Review our helpful hints for making marinades:

  • Allow ¼ to ½ cup of marinade for each one to two pounds of beef.
  • When tenderizing, marinate for at least six hours but no more than 24 hours.
  • Tender cuts such as tenderloin or round sirloin only need to be marinated for 15 minutes to 2 hours to soak up the flavor.
  • ALWAYS marinate in the refrigerator, NEVER at room temperature.  Be sure to use a food-safe plastic bag, non-reactive glass or a stainless steel container.  Turn or stir the beef occasionally to allow even exposure to the marinade.
  • NEVER save and reuse a marinade.  If you’re planning to use the liquid later for basting or to serve it as a sauce, reserve a portion of it for later before adding uncooked beef.
  • Remove beef from marinade and pat dry with a paper towel before cooking to prevent steaming and encourage browning.

Rubs

 

A rub is a mixture of seasonings rubbed onto the surface of meat before cooking. They are commonly used on roasts, steaks and ground beef. Rubs not only add flavor, but they can also help seal in juices and form a delicious crust. One thing you can’t expect them to do, however, is tenderize.

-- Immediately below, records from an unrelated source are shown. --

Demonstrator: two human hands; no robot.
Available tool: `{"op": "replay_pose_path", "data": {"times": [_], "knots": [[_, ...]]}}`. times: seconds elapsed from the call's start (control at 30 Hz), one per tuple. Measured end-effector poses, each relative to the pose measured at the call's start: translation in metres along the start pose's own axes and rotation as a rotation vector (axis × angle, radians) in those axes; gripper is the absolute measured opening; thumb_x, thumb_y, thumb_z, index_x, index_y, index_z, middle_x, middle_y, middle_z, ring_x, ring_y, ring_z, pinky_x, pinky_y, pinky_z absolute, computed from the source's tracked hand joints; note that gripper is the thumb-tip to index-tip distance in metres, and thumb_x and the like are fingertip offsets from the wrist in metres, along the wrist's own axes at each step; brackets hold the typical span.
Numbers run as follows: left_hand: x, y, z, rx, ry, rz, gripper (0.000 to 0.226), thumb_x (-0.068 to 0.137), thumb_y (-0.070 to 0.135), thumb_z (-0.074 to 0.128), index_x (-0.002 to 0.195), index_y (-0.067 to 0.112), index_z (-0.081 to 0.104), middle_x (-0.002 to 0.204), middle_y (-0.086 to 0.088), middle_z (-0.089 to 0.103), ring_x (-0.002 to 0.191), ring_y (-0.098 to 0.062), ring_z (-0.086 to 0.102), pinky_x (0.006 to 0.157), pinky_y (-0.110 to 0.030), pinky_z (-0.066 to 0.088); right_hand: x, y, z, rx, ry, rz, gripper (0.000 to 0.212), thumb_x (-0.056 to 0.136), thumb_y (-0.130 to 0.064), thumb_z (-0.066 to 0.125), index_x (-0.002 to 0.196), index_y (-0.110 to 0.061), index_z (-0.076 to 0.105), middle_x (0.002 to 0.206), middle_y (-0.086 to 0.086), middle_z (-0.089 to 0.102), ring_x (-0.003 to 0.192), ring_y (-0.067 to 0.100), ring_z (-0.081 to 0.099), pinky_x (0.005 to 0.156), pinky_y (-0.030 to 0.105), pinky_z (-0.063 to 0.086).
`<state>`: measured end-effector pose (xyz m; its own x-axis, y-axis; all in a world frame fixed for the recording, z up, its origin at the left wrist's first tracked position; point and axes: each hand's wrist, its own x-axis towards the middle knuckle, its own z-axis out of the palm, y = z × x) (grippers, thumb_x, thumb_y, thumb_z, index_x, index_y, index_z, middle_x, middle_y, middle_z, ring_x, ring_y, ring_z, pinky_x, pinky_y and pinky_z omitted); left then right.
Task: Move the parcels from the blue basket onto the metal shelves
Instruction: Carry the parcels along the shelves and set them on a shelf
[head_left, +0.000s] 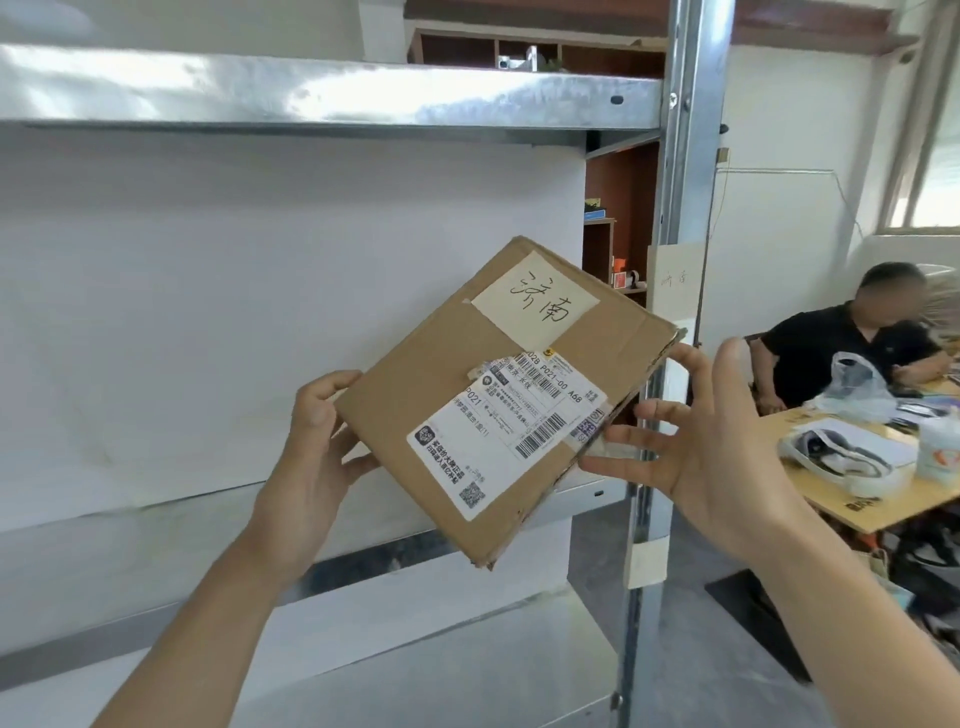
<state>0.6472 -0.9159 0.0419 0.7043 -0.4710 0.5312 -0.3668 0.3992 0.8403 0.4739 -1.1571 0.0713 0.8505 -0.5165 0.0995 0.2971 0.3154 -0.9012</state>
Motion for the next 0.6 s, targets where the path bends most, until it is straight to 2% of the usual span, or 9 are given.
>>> {"op": "replay_pose_path", "data": {"times": [0.07,0.13,0.2,0.27,0.3,0.4,0.53,0.6], "knots": [[0.01,-0.003,0.0,-0.019,0.047,0.026,0.093,0.07,0.076,0.074,0.131,0.012,0.044,0.108,0.001,0.066,0.089,-0.014,0.066,0.073,-0.026,0.059,0.012,0.003,-0.003,0.037,0.01,-0.012,0.052,0.101,-0.07,0.026,0.132,-0.041,0.056,0.098,0.016,0.056,0.11,0.043,0.064,0.089,0.064,0.061],[0.02,-0.009,0.002,-0.056,0.097,0.031,0.062,0.088,0.06,0.06,0.127,0.013,0.047,0.104,0.002,0.071,0.088,-0.013,0.068,0.072,-0.026,0.059,0.02,0.005,-0.005,0.064,0.024,-0.013,0.057,0.1,-0.071,0.027,0.141,-0.038,0.05,0.113,0.019,0.062,0.118,0.041,0.066,0.1,0.068,0.055],[0.031,-0.013,0.004,-0.068,0.113,0.012,0.046,0.091,0.053,0.052,0.12,0.018,0.056,0.1,0.006,0.075,0.089,-0.012,0.069,0.072,-0.025,0.059,0.025,0.006,-0.007,0.071,0.027,0.012,0.056,0.101,-0.07,0.027,0.124,-0.029,0.058,0.123,0.023,0.061,0.119,0.042,0.066,0.104,0.068,0.051],[0.04,-0.012,0.01,-0.033,0.107,-0.014,0.054,0.084,0.065,0.063,0.119,0.024,0.063,0.1,0.008,0.077,0.09,-0.01,0.07,0.073,-0.024,0.059,0.027,0.006,-0.007,0.085,0.025,0.032,0.056,0.102,-0.068,0.028,0.101,-0.022,0.06,0.115,0.024,0.061,0.118,0.044,0.065,0.107,0.067,0.049],[0.045,-0.013,0.011,-0.016,0.104,-0.029,0.057,0.085,0.069,0.06,0.121,0.025,0.064,0.1,0.009,0.077,0.09,-0.009,0.071,0.073,-0.023,0.059,0.028,0.006,-0.008,0.09,0.023,0.037,0.057,0.102,-0.068,0.029,0.097,-0.02,0.059,0.111,0.024,0.06,0.116,0.045,0.064,0.107,0.066,0.049],[0.061,-0.02,0.011,0.033,0.098,-0.087,0.063,0.092,0.062,0.035,0.136,0.026,0.062,0.106,0.009,0.076,0.094,-0.009,0.069,0.076,-0.025,0.057,0.031,0.011,-0.012,0.091,0.01,0.066,0.057,0.101,-0.068,0.03,0.099,-0.017,0.056,0.103,0.021,0.057,0.11,0.042,0.063,0.11,0.063,0.048],[0.076,-0.033,0.013,0.084,0.081,-0.197,0.073,0.091,0.068,0.029,0.144,0.028,0.06,0.129,-0.007,0.07,0.111,-0.02,0.063,0.087,-0.037,0.051,0.039,0.017,-0.014,0.116,0.024,0.104,0.05,0.101,-0.067,0.034,0.096,-0.019,0.05,0.107,0.02,0.057,0.119,0.045,0.064,0.111,0.062,0.048],[0.08,-0.039,0.018,0.125,0.093,-0.22,0.068,0.097,0.067,0.026,0.14,0.029,0.063,0.125,-0.005,0.07,0.109,-0.02,0.063,0.087,-0.037,0.051,0.044,0.018,-0.013,0.106,0.056,0.121,0.048,0.101,-0.065,0.037,0.094,-0.02,0.05,0.107,0.021,0.058,0.121,0.046,0.064,0.11,0.062,0.049]]}}
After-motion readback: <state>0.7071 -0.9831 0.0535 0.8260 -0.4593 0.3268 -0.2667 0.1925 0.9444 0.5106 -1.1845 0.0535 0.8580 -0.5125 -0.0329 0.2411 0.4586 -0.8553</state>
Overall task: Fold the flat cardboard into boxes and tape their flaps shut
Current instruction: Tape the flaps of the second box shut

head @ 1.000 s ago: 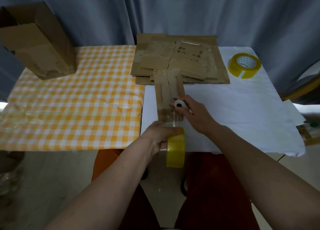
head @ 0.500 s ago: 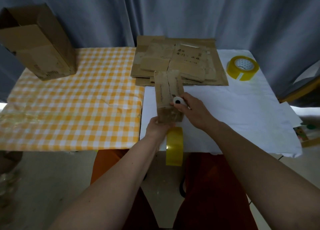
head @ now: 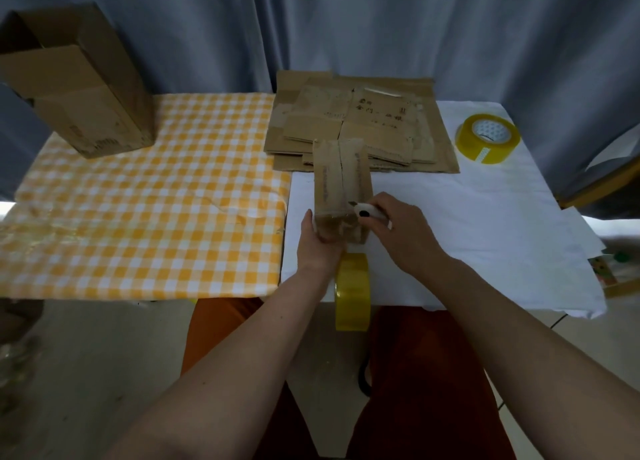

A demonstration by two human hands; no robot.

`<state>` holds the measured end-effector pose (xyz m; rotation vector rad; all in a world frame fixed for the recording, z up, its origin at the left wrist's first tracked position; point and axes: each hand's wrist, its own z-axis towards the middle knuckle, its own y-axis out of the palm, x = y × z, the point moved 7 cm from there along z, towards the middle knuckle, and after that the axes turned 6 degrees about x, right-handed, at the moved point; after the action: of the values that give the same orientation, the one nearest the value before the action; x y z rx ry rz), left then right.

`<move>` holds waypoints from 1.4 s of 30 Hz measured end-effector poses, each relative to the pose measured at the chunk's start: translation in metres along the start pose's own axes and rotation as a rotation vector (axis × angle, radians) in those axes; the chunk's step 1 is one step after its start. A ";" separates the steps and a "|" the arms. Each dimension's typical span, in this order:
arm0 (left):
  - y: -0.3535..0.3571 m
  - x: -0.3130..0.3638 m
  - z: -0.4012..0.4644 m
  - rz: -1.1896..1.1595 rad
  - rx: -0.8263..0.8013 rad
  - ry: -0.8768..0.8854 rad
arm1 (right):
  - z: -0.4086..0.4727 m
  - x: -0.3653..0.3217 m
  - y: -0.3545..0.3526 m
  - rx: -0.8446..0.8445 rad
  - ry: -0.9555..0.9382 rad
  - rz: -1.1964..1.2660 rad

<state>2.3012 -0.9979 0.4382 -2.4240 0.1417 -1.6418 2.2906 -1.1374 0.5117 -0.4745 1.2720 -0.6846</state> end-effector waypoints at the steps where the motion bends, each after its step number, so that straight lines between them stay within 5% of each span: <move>1: 0.001 -0.002 0.001 0.013 -0.006 -0.001 | -0.004 0.000 0.001 -0.007 -0.018 -0.027; 23: 0.005 0.003 0.016 0.000 -0.088 0.371 | -0.015 -0.010 0.023 -0.132 -0.128 -0.278; 42: 0.004 0.000 0.018 -0.019 -0.209 0.327 | -0.018 -0.018 0.031 -0.036 -0.214 -0.395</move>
<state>2.3179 -0.9995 0.4313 -2.2803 0.3578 -2.1179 2.2772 -1.1020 0.4998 -0.8191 0.9978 -0.9152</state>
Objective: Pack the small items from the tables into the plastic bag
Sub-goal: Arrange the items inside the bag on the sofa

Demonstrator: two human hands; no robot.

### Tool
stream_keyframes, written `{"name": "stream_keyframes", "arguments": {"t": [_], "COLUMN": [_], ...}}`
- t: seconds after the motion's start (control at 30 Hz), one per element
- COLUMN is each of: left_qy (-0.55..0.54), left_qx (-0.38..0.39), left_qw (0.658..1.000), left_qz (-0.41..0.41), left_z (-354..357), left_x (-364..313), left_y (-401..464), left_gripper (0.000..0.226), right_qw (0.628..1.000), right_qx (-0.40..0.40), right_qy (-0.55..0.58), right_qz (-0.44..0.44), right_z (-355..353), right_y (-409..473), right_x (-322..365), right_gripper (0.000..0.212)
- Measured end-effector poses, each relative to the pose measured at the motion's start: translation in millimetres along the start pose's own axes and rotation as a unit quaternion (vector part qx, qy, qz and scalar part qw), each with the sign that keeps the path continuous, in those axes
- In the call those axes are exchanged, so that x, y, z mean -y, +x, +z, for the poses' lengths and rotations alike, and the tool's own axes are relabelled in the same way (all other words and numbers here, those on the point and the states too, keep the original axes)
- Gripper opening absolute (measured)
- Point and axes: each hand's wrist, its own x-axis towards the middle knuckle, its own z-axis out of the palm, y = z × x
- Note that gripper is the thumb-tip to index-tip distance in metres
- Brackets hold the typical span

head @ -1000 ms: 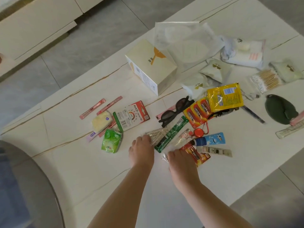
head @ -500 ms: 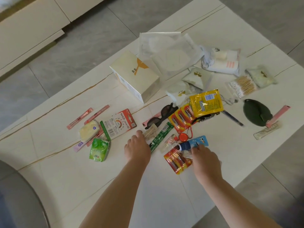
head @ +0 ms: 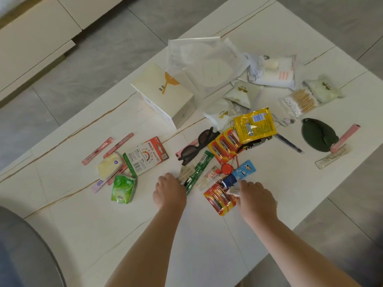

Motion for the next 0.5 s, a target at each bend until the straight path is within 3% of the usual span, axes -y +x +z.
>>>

  • Make your own dry rubs by combining your favorite fresh or dry herbs, spices and other dry seasonings.
  • Add additional zing and spice to your favorite cut with a paste rub.
    • To make a paste, you combine dry seasonings with oil. You can use your favorite oil that’s infused with garlic, red pepper or lemon, or any other oil of your choice.
    • You can also add small amounts of finely chopped garlic or onion, or seasonings such as mustard, soy sauce or horseradish that will help bind the mixture.
    • The goal is to maintain a consistency that can be spread thickly on your beef.
  • Rubs can be applied just before cooking. For more pronounced flavor, apply rub to beef, then refrigerate for several hours.